> What needs to be done
In the entries below, find the line with "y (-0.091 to" and the line with "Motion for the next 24", then retype both and everything between them exactly. Do not copy the pictures.

□ □ □ □ □ □ □

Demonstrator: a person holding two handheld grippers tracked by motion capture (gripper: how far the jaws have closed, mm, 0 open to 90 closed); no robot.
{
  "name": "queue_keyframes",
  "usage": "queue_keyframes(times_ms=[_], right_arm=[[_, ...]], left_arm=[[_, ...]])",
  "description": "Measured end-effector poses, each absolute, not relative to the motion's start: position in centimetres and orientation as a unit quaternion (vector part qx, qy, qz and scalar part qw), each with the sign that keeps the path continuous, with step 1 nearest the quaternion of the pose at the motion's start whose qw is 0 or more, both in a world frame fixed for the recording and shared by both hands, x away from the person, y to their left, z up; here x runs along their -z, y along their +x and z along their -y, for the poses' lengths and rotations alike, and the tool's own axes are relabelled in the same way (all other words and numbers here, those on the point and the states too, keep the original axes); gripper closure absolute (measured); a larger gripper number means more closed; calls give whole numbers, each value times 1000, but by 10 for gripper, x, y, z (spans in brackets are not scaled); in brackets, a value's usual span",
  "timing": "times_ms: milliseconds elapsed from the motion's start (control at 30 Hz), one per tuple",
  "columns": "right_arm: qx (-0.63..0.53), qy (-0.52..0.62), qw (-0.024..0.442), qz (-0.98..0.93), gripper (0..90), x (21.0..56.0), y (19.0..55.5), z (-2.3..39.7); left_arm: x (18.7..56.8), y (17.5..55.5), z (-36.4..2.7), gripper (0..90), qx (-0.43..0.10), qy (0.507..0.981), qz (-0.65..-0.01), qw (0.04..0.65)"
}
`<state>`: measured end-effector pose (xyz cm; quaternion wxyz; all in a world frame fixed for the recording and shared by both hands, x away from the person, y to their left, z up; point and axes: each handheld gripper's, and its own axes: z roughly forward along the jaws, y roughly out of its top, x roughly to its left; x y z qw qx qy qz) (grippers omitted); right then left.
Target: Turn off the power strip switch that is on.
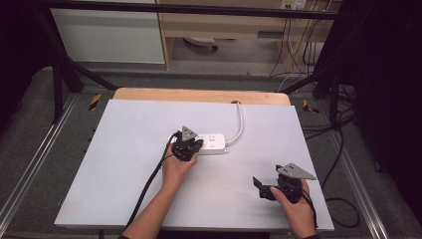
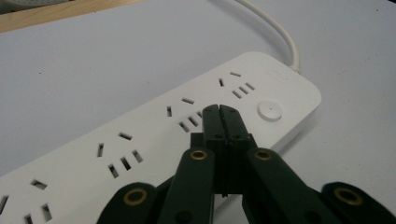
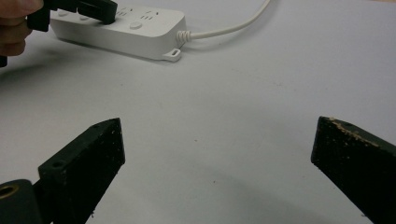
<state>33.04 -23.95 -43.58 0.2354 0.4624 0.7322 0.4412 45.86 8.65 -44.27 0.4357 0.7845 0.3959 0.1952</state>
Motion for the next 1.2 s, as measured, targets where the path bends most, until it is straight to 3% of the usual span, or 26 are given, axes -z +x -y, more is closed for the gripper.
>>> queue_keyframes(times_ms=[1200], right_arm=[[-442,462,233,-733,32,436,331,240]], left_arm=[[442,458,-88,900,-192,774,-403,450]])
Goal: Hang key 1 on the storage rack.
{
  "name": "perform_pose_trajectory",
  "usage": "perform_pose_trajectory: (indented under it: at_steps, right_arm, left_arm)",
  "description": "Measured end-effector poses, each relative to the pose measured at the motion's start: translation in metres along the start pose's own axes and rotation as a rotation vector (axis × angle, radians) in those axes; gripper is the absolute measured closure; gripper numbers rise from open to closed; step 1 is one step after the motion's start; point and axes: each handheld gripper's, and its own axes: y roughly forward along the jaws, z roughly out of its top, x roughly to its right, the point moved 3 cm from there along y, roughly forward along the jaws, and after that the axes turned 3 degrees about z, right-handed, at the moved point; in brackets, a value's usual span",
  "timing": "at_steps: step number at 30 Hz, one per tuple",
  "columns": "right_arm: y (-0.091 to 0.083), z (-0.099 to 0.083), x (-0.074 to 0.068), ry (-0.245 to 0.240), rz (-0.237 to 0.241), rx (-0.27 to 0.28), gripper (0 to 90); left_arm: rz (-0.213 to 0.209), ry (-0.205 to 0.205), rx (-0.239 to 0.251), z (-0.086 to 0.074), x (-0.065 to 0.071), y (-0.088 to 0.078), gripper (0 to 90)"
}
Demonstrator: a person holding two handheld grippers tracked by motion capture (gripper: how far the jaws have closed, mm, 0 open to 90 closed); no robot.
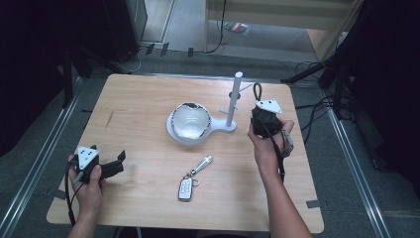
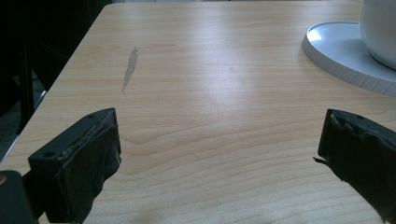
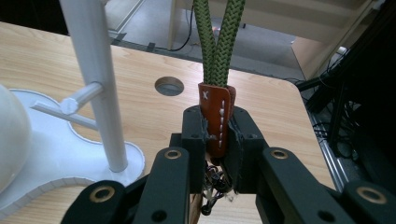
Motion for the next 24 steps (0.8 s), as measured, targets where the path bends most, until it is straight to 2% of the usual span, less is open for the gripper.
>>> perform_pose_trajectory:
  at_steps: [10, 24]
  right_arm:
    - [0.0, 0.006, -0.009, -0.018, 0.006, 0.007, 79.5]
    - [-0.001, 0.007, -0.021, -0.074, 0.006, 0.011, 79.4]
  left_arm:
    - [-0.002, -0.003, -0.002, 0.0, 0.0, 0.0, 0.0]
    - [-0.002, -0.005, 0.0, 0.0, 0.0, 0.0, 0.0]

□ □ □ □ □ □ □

> Result of this exercise
  "columns": "right_arm: y (-0.091 to 0.083), z (-0.099 to 0.083), x (-0.074 to 0.068), ry (-0.245 to 0.240), rz (-0.237 to 0.241), rx (-0.27 to 0.28), gripper (0 to 90); left_arm: rz (-0.213 to 0.209), ry (-0.205 to 0.205), rx (-0.239 to 0.251), z (-0.086 to 0.074), x (-0.065 to 0.071), y (-0.088 to 0.078), gripper (0 to 90)"
}
Demonstrator: a person holding two handheld grippers tracked by motion capture (gripper: how far the jaws have closed, mm, 0 open to 90 closed); no robot.
Motion for the next 24 steps (0.8 s), as measured, targets where the path bends most, until it is straight to 2% of the usual span, less is open for the gripper.

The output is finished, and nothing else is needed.